======== INPUT RECORDS ========

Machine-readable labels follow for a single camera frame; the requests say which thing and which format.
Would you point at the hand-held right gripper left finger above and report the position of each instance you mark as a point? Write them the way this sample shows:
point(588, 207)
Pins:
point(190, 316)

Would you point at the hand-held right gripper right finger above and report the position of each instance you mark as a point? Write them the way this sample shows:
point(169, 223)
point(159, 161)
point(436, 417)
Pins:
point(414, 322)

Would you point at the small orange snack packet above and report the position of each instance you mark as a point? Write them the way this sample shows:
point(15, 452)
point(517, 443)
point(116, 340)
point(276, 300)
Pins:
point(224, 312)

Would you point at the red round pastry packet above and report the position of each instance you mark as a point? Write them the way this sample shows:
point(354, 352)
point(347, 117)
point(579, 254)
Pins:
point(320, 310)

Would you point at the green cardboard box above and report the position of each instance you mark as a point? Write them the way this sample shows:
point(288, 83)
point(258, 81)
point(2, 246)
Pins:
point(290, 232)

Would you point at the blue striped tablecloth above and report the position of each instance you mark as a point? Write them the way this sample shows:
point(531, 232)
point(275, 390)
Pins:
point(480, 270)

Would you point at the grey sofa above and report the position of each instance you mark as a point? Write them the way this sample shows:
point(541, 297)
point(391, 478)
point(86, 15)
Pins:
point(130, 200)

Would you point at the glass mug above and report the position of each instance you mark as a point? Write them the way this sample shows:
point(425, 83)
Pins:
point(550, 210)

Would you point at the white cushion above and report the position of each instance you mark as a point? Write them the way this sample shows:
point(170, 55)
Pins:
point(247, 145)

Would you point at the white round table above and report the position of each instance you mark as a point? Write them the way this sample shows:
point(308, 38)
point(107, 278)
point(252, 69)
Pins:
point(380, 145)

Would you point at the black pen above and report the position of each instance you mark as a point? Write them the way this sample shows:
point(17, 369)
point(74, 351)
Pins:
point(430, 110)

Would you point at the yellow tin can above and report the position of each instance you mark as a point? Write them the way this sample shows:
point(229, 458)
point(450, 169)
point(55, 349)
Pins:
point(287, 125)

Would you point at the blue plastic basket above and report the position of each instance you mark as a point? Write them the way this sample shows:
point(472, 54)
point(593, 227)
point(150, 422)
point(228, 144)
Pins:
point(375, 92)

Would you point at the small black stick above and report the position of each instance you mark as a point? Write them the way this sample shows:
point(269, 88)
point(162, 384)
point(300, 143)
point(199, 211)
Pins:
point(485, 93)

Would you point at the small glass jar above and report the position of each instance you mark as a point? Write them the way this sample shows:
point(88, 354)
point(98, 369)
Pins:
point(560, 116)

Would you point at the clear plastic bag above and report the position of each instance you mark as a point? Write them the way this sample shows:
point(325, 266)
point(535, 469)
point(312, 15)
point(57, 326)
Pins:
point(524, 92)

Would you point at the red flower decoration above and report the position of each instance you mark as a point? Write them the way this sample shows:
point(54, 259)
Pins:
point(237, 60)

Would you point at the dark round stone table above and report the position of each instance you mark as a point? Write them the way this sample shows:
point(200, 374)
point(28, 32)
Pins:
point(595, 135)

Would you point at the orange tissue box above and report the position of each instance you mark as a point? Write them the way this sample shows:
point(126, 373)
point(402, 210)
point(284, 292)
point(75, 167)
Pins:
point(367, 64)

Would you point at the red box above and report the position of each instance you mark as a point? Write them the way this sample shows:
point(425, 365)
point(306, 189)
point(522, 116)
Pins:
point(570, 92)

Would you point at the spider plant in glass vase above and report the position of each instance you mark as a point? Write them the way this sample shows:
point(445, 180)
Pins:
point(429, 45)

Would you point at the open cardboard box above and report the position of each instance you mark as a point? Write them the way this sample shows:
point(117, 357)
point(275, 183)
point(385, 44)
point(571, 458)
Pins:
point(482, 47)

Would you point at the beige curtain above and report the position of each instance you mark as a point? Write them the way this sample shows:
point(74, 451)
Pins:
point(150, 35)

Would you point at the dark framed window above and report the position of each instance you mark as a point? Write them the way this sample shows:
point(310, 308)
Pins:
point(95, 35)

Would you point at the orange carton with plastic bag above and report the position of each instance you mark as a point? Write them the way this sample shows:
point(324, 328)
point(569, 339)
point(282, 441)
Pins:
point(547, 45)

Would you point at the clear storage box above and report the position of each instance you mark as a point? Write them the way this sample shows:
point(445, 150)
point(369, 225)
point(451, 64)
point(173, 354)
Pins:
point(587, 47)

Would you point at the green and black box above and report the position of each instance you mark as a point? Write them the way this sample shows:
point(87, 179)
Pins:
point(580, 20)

========

GOAL OF THE EXERCISE: Give back all of the records exactly as they were provided above.

THE COMPLETED TASK:
Machine-readable labels follow for a single camera frame; the requests say which thing and which format.
Would you point at the hand-held right gripper left finger above and report the position of each instance you mark as a point? Write them the way this sample shows:
point(588, 207)
Pins:
point(190, 316)

Would you point at the hand-held right gripper right finger above and report the position of each instance you mark as a point? Write them the way this sample shows:
point(169, 223)
point(159, 161)
point(436, 417)
Pins:
point(414, 322)

Would you point at the small orange snack packet above and report the position of each instance you mark as a point? Write them the way this sample shows:
point(15, 452)
point(517, 443)
point(116, 340)
point(276, 300)
Pins:
point(224, 312)

Would you point at the red round pastry packet above and report the position of each instance you mark as a point? Write them the way this sample shows:
point(354, 352)
point(347, 117)
point(579, 254)
Pins:
point(320, 310)

Would you point at the green cardboard box above and report the position of each instance you mark as a point? Write them the way this sample shows:
point(288, 83)
point(258, 81)
point(2, 246)
Pins:
point(290, 232)

Would you point at the blue striped tablecloth above and report the position of each instance you mark as a point? Write them the way this sample shows:
point(531, 232)
point(275, 390)
Pins:
point(480, 270)

Would you point at the grey sofa above and report the position of each instance you mark as a point? Write them the way this sample shows:
point(541, 297)
point(391, 478)
point(86, 15)
Pins:
point(130, 200)

Would you point at the glass mug above and report the position of each instance you mark as a point? Write them the way this sample shows:
point(425, 83)
Pins:
point(550, 210)

Would you point at the white cushion above and report the position of each instance you mark as a point? Write them the way this sample shows:
point(170, 55)
Pins:
point(247, 145)

Would you point at the white round table above and report the position of each instance you mark as a point? Write them the way this sample shows:
point(308, 38)
point(107, 278)
point(252, 69)
Pins:
point(380, 145)

Would you point at the black pen above and report the position of each instance you mark as a point? Write them the way this sample shows:
point(17, 369)
point(74, 351)
Pins:
point(430, 110)

Would you point at the yellow tin can above and report the position of each instance you mark as a point? Write them the way this sample shows:
point(229, 458)
point(450, 169)
point(55, 349)
Pins:
point(287, 125)

Would you point at the blue plastic basket above and report the position of each instance you mark as a point? Write them the way this sample shows:
point(472, 54)
point(593, 227)
point(150, 422)
point(228, 144)
Pins:
point(375, 92)

Would you point at the small black stick above and report the position of each instance you mark as a point? Write them the way this sample shows:
point(269, 88)
point(162, 384)
point(300, 143)
point(199, 211)
Pins:
point(485, 93)

Would you point at the small glass jar above and report the position of each instance you mark as a point? Write them the way this sample shows:
point(88, 354)
point(98, 369)
Pins:
point(560, 116)

Would you point at the clear plastic bag above and report the position of each instance you mark as a point? Write them the way this sample shows:
point(325, 266)
point(535, 469)
point(312, 15)
point(57, 326)
Pins:
point(524, 92)

Would you point at the red flower decoration above and report the position of each instance you mark as a point? Write them the way this sample shows:
point(54, 259)
Pins:
point(237, 60)

Would you point at the dark round stone table above and report the position of each instance you mark as a point? Write them the way this sample shows:
point(200, 374)
point(28, 32)
Pins:
point(595, 135)

Would you point at the orange tissue box above and report the position of each instance you mark as a point? Write them the way this sample shows:
point(126, 373)
point(402, 210)
point(284, 292)
point(75, 167)
Pins:
point(367, 64)

Would you point at the red box above and report the position of each instance you mark as a point? Write them the way this sample shows:
point(425, 365)
point(306, 189)
point(522, 116)
Pins:
point(570, 92)

Would you point at the spider plant in glass vase above and report the position of each instance you mark as a point? Write them the way this sample shows:
point(445, 180)
Pins:
point(429, 45)

Would you point at the open cardboard box above and report the position of each instance you mark as a point? Write them the way this sample shows:
point(117, 357)
point(275, 183)
point(385, 44)
point(571, 458)
Pins:
point(482, 47)

Would you point at the beige curtain above and report the position of each instance you mark as a point? Write them the way this sample shows:
point(74, 451)
Pins:
point(150, 35)

Would you point at the dark framed window above and report the position of each instance you mark as a point? Write them the way this sample shows:
point(310, 308)
Pins:
point(95, 35)

Would you point at the orange carton with plastic bag above and report the position of each instance you mark as a point? Write them the way this sample shows:
point(324, 328)
point(569, 339)
point(282, 441)
Pins:
point(547, 45)

Would you point at the clear storage box above and report the position of each instance you mark as a point? Write them the way this sample shows:
point(445, 150)
point(369, 225)
point(451, 64)
point(173, 354)
Pins:
point(587, 47)

Would you point at the green and black box above and report the position of each instance you mark as a point? Write them the way this sample shows:
point(87, 179)
Pins:
point(580, 20)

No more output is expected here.